WHAT YOU ARE ASKED TO DO
Repeat precisely the span of lines below that opens with the line containing "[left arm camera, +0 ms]" and closes with the line containing "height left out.", both included.

==============================

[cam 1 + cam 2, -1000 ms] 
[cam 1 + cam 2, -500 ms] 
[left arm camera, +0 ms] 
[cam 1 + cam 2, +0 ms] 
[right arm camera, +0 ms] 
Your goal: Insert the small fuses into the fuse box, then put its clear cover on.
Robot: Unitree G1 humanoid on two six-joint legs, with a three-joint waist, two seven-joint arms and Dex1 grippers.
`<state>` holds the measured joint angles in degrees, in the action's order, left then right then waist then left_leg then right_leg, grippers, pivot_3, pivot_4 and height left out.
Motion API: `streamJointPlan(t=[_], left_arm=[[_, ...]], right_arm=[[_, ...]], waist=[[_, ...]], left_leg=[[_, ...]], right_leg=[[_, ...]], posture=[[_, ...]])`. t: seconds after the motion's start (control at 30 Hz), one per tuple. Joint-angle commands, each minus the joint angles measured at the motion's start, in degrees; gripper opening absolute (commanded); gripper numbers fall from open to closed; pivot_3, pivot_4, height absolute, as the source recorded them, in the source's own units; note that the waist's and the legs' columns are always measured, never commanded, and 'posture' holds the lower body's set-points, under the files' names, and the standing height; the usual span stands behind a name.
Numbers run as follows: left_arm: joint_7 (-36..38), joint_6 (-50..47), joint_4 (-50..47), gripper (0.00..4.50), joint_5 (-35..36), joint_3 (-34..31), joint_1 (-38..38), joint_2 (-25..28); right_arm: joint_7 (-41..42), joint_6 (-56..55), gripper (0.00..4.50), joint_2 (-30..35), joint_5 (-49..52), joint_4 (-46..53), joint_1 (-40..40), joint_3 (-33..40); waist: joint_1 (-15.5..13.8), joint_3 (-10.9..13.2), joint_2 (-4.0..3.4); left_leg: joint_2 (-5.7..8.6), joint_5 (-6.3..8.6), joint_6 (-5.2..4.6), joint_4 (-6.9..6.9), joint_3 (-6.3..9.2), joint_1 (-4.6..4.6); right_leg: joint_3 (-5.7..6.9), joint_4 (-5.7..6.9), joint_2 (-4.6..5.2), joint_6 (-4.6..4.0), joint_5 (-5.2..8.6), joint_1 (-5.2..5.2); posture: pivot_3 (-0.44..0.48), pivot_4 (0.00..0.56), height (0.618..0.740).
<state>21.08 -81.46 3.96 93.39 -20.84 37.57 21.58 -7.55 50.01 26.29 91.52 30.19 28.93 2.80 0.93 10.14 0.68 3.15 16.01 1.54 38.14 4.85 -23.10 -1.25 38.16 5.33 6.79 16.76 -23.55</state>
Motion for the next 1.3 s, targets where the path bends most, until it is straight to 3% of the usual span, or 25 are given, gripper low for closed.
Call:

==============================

SOLUTION TO THIS EXERCISE
[left arm camera, +0 ms] 
[cam 1 + cam 2, +0 ms] 
[right arm camera, +0 ms] 
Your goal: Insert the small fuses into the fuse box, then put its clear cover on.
Robot: Unitree G1 humanoid on two six-joint legs, with a three-joint waist, two seven-joint arms and Dex1 grippers.
`<state>` holds the measured joint angles in degrees, in the action's order, left then right then waist then left_leg then right_leg, grippers, pivot_3, pivot_4 and height left out.

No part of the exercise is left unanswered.